WHAT YOU ARE ASKED TO DO
A faithful copy is needed of the lines below from the one with "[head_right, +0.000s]" up to and including the one with "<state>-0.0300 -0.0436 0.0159"; set it down with no pictures and no other lines.

SUPPLIED MATERIAL
━━━━━━

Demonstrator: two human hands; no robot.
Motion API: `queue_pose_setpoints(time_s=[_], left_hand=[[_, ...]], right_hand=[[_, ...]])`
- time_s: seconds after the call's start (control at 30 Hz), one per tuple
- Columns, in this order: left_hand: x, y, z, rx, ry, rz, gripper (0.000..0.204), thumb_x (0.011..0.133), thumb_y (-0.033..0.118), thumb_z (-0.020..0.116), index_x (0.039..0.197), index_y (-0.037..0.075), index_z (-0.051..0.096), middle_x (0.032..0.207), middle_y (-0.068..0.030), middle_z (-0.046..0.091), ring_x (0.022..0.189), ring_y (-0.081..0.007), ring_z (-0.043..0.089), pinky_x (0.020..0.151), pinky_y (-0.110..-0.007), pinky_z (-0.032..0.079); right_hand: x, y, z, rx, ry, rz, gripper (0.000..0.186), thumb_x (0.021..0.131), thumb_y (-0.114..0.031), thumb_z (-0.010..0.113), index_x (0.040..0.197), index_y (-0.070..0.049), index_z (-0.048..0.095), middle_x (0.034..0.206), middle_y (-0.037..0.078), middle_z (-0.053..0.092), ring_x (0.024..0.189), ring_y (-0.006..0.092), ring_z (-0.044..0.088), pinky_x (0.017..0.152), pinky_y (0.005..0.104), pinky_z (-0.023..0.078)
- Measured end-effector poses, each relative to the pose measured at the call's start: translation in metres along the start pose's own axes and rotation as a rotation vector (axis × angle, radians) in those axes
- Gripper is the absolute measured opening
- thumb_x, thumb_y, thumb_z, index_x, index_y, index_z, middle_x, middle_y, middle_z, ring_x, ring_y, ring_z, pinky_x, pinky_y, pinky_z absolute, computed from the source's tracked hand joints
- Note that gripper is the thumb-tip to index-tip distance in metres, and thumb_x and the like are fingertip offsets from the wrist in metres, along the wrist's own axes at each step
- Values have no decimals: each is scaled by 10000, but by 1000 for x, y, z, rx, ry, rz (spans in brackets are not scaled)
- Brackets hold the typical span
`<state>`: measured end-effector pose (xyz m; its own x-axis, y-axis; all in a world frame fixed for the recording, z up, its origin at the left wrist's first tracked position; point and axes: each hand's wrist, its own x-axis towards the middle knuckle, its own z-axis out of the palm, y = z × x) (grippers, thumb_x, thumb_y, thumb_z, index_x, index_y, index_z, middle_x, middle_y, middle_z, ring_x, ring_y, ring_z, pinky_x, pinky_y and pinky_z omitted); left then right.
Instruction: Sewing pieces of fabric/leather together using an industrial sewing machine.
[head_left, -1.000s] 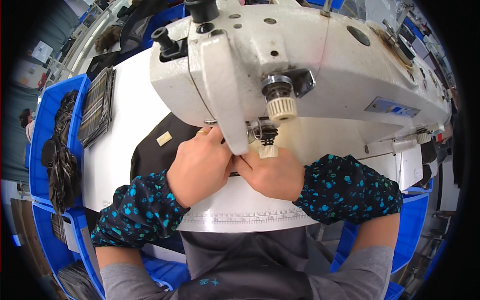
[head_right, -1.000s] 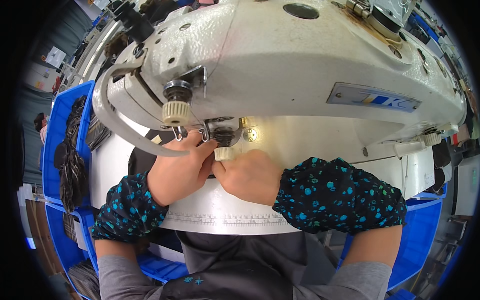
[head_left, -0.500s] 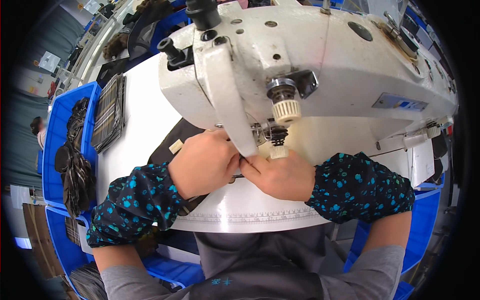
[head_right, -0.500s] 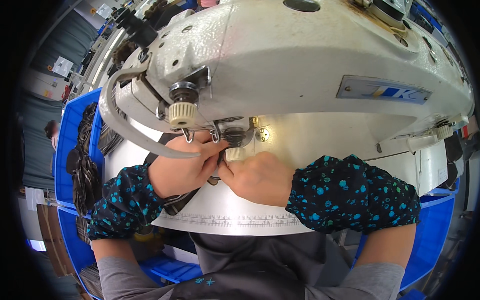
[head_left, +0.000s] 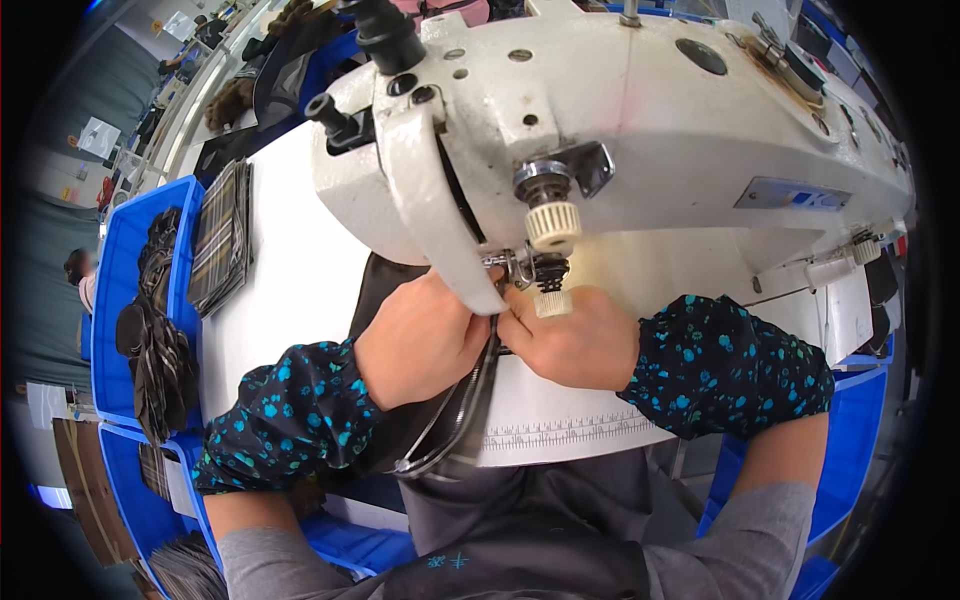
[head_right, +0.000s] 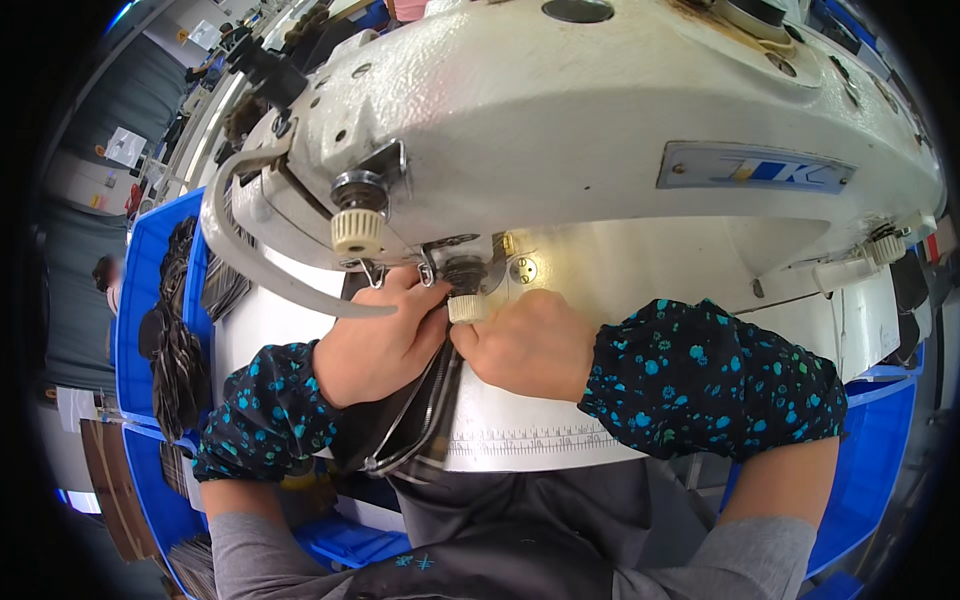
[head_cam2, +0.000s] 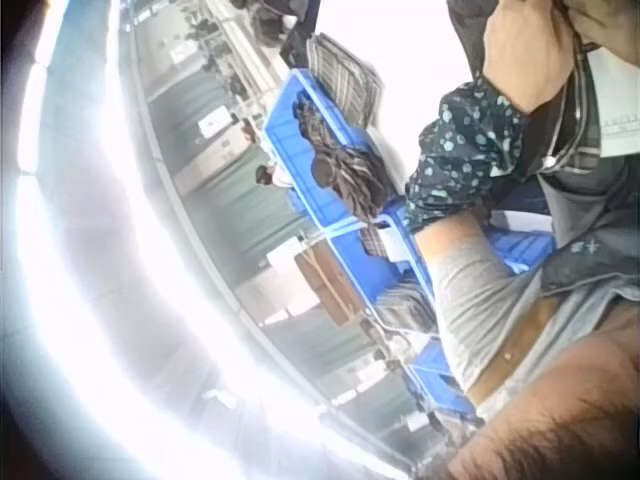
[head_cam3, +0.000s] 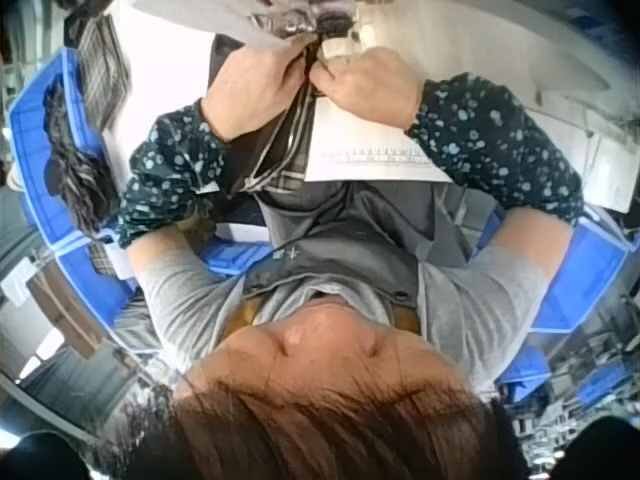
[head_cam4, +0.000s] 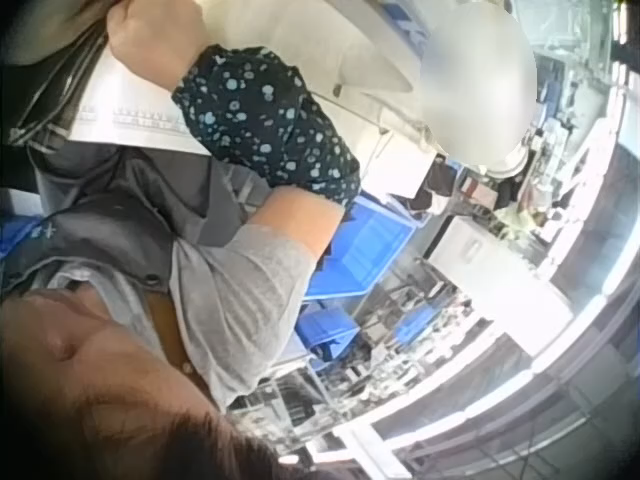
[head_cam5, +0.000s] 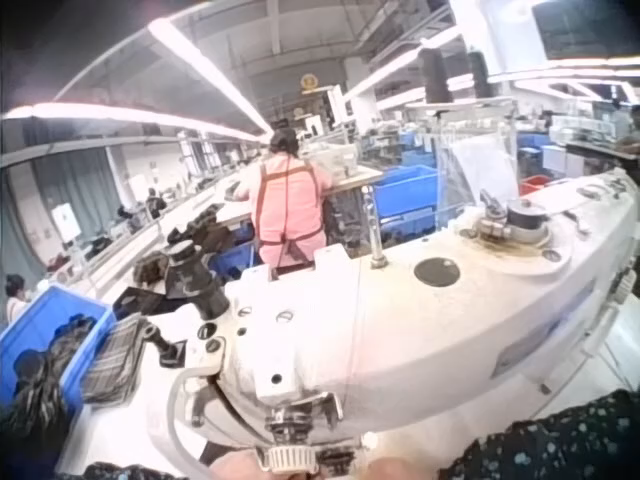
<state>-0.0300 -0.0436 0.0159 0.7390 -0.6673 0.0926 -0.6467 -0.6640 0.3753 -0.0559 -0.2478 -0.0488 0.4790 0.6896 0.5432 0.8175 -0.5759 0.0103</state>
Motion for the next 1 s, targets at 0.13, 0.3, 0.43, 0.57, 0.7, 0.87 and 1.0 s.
queue_pose_setpoints(time_s=[0.13, 0.3, 0.43, 0.57, 0.7, 0.87, 1.0], left_hand=[[-9, -30, 7, -120, 105, 141, 230, 953, 61, 621, 1175, -2, 623, 930, -186, 646, 727, -314, 654, 652, -379, 558], [-34, -39, 12, -518, 10, -374, 172, 977, 132, 692, 1091, 47, 595, 896, 3, 585, 740, -54, 583, 552, -212, 522], [-29, -31, 3, -390, 15, -370, 186, 894, 112, 766, 1001, 60, 622, 874, -29, 581, 702, -98, 575, 561, -256, 498], [-20, -24, -6, 36, 57, -159, 225, 785, 132, 814, 948, 89, 665, 893, -109, 610, 760, -278, 594, 689, -395, 493], [-17, -17, -4, 191, 196, -21, 260, 763, 138, 820, 992, 123, 697, 909, -86, 646, 847, -310, 627, 782, -440, 472], [-18, -25, 4, 99, 189, 223, 316, 753, 131, 806, 1054, 117, 709, 976, -54, 681, 913, -261, 654, 803, -400, 440], [-19, -9, 4, 155, 95, 281, 375, 735, 141, 770, 1100, 80, 714, 1047, -29, 691, 917, -198, 664, 765, -366, 410]], right_hand=[[-3, 3, 3, 10, -62, 18, 115, 763, -125, 648, 853, -55, 631, 817, 81, 631, 605, 198, 654, 455, 325, 470], [-2, 4, 6, 61, 36, 19, 93, 764, -131, 645, 770, -74, 572, 559, 23, 545, 522, 208, 630, 422, 365, 450], [3, 5, 0, 18, 30, 19, 113, 789, -135, 640, 865, -65, 593, 595, 41, 551, 546, 212, 626, 442, 356, 467], [7, 4, 10, -32, 101, 17, 188, 810, -138, 634, 973, -51, 598, 736, 62, 594, 544, 208, 609, 460, 351, 486], [7, 11, 14, 214, -4, -122, 156, 798, -134, 641, 926, -50, 613, 783, 58, 574, 541, 193, 590, 458, 341, 489], [6, 1, -4, 141, 113, -284, 112, 738, -151, 658, 789, -66, 604, 741, 40, 484, 517, 154, 548, 444, 300, 459], [4, 1, -5, 127, 272, -213, 125, 724, -156, 659, 779, -65, 593, 729, 40, 481, 513, 142, 538, 434, 287, 437]])
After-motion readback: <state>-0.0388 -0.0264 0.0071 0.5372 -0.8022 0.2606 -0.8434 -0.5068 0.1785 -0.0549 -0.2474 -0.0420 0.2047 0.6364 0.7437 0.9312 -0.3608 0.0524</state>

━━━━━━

SOLUTION BELOW
[head_right, +0.000s] 
[head_cam2, +0.000s] 
[head_cam3, +0.000s] 
[head_cam4, +0.000s] 
[head_cam5, +0.000s] 
<state>-0.0300 -0.0436 0.0159 0.7390 -0.6673 0.0926 -0.6467 -0.6640 0.3753 -0.0559 -0.2478 -0.0488 0.4790 0.6896 0.5432 0.8175 -0.5759 0.0103</state>

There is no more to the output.